But I was thinking about him on Tuesday night while I watched George Stroumboulopoulos host the NHL Awards. After a few years of lukewarm hosting work by Jay Mohr and a poorly received experiment with a host-free format, the league handed this year’s duties over to Strombo. It was a smart way to introduce him to hockey fans before he assumes the role of Hockey Night in Canada anchor next season.
And he did fine. The “technical underachievement awards” bit died, but the locker-room coach speech thing was funny and most of his onstage stuff worked. Thumbs-up from this corner.
But I couldn’t help but think back to the days when MacLean was the regular host of the NHL Awards. And specifically, to the comedy skit that he’d always open the show with. While he doesn’t get to show it much these days, MacLean is a pretty funny guy, and his awards show cold opens became an annual tradition. They were almost always cheesy and cheaply produced and there was just something very … Canadian about them. But I unfailingly loved each and every one of them. Maybe I was the only one.
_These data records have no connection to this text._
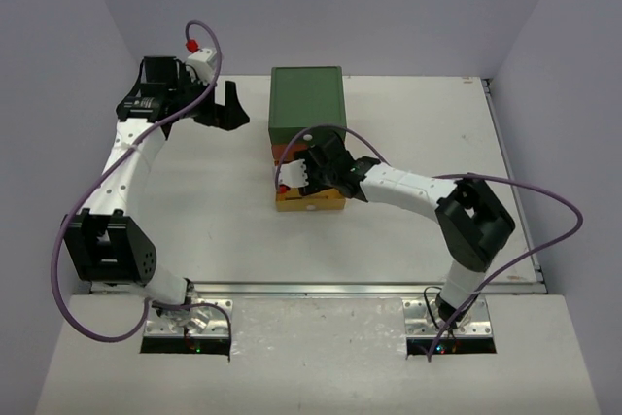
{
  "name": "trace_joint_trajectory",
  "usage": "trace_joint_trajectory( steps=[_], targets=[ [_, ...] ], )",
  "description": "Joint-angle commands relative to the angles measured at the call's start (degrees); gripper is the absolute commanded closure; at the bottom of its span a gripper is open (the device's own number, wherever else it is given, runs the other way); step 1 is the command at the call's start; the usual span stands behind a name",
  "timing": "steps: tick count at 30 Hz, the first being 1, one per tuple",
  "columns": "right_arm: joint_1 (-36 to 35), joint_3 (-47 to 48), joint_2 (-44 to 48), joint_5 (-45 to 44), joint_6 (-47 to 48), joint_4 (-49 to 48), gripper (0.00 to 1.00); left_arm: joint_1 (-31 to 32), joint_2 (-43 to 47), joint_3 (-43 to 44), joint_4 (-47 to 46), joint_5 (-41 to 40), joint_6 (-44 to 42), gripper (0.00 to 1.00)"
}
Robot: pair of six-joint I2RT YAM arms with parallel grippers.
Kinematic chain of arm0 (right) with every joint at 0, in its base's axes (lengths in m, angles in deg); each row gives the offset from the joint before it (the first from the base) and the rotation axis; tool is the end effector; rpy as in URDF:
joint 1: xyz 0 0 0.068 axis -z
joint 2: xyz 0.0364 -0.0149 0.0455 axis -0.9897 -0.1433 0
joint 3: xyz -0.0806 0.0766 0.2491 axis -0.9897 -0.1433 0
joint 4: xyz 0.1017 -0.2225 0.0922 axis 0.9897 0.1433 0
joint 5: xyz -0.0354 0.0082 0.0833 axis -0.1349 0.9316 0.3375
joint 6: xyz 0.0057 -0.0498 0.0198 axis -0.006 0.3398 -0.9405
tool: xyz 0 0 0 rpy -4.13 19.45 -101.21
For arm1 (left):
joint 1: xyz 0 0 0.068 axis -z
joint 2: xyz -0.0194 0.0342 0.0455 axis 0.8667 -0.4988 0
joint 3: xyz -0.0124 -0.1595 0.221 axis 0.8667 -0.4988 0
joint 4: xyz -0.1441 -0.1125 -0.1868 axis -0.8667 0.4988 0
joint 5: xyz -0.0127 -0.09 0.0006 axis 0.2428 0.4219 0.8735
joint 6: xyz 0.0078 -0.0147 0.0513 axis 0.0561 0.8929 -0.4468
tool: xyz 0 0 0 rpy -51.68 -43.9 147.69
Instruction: Organize the makeup
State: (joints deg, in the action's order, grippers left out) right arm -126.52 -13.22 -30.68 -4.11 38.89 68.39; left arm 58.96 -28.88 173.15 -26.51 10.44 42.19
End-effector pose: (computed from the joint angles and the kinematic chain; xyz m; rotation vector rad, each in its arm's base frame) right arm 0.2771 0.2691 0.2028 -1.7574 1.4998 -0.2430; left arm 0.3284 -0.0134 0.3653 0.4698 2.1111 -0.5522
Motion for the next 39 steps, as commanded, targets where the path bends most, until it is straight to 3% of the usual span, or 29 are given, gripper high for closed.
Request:
trace_joint_trajectory(
  steps=[1, 5, 8, 9, 10, 14, 17, 19, 23, 31, 39],
  targets=[
    [-4.29, 4.08, 7.64, -1.83, -11.26, 6.09, 0.34, 2.65, -1.66, 5.96, -1.84, 0.01, -1.56, 0.00],
    [-7.34, 4.55, 13.39, 0.34, -34.71, 8.63, 0.31, 5.20, -5.21, 9.80, -1.96, -2.06, -2.37, 0.00],
    [-7.38, -2.01, 18.46, 1.48, -54.76, 2.60, 0.31, 6.45, -10.30, 13.64, -1.85, -2.87, -0.99, 0.00],
    [-7.45, -5.40, 21.12, -0.13, -61.69, -1.32, 0.31, 6.79, -11.73, 15.06, -1.84, -2.87, -0.35, 0.00],
    [-7.45, -12.35, 22.87, -5.97, -74.87, -9.48, 0.33, 7.11, -13.67, 18.08, -1.78, -3.51, 0.62, 0.00],
    [-9.03, -20.68, 23.74, -19.07, -95.69, -17.32, 0.50, 8.46, -19.03, 22.79, -1.92, -7.93, 2.15, 0.00],
    [-10.76, -21.71, 19.66, -24.97, -101.34, -17.95, 0.61, 9.74, -21.56, 23.83, -2.41, -10.74, 2.21, 0.00],
    [-11.05, -24.09, 18.14, -24.60, -102.90, -23.09, 0.64, 10.17, -22.47, 23.84, -2.81, -11.74, 2.01, 0.00],
    [-10.98, -29.28, 15.23, -24.39, -106.11, -30.69, 0.80, 10.38, -23.23, 23.74, -3.70, -10.96, 2.06, 0.00],
    [-10.97, -23.41, 4.98, -27.19, -102.13, -31.36, 0.84, 11.32, -25.37, 23.53, -3.61, -11.42, 0.58, 0.00],
    [-10.36, -16.55, -2.78, -33.33, -98.44, -31.63, 1.00, 11.85, -28.11, 25.59, -3.87, -9.13, -1.68, 0.00]
  ],
)
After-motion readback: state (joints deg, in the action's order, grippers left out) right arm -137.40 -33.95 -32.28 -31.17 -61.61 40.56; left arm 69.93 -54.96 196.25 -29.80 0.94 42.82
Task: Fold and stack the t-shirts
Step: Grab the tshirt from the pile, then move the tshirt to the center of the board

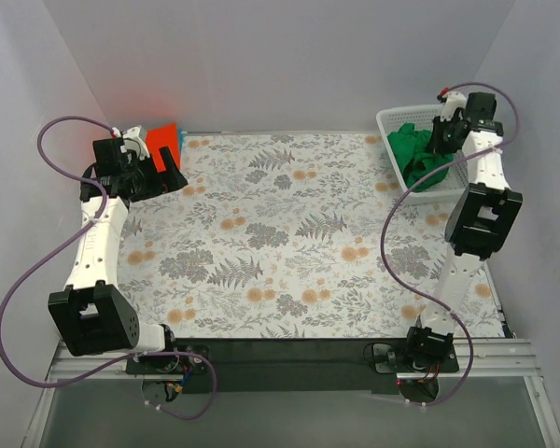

For example, here’s MacLean opening the 1996 awards with a look back at the just-completed season:
Here he is with a fellow Canadian legend in 1994:
And here’s the 1997 open, which to this day stands as one of the best hockey comedy bits I’ve ever seen:
The NHL Awards have evolved into a slick, Vegas-themed production, and maybe there’s no room left for MacLean’s hyperactive cornball jokes. But I miss him. For me, he’ll always be the Bob Hope of hockey awards hosting.
Awesome and/or Horrific Old YouTube Clip of the Week
In addition to being a great source of adorable pets and functionally illiterate commenters, YouTube is a goldmine for old hockey clips. In this section we find one and break it down in way too much detail.
The Hockey Hall of Fame announced its class of 2014 this year, which featured four new inductees in the player’s category. That list was composed of Rob Blake, Peter Forsberg, and two players who’ve already had some time in the YouTube section spotlight: Dominik “I’m Kind of Nuts” Hasek and Mike “Stretcher Drop” Modano.
But this week, we’re going to focus on the two other inductees: one from the builder category and one from the referee and linesmen group. That would be Pat Burns and Bill McCreary, two Hall of Famers who crossed paths one night in Chicago more than 21 years ago. Unfortunately, as we’ll see, they weren’t getting along.
• So here’s the setup: It’s January 17, 1993, and the Blackhawks are hosting Burns and the Maple Leafs in a classic Norris Division matchup. This is Burns’s first season in Toronto, and it’s a big game because for the first time in years, both teams are pretty good. The Hawks are up by a goal and on a power play, as Leafs star Doug Gilmour lugs the puck out of the Toronto zone. Chicago’s Christian Ruuttu gets his stick in on Gilmour, who drops to the ice. McCreary doesn’t make the call, and Burns is irate.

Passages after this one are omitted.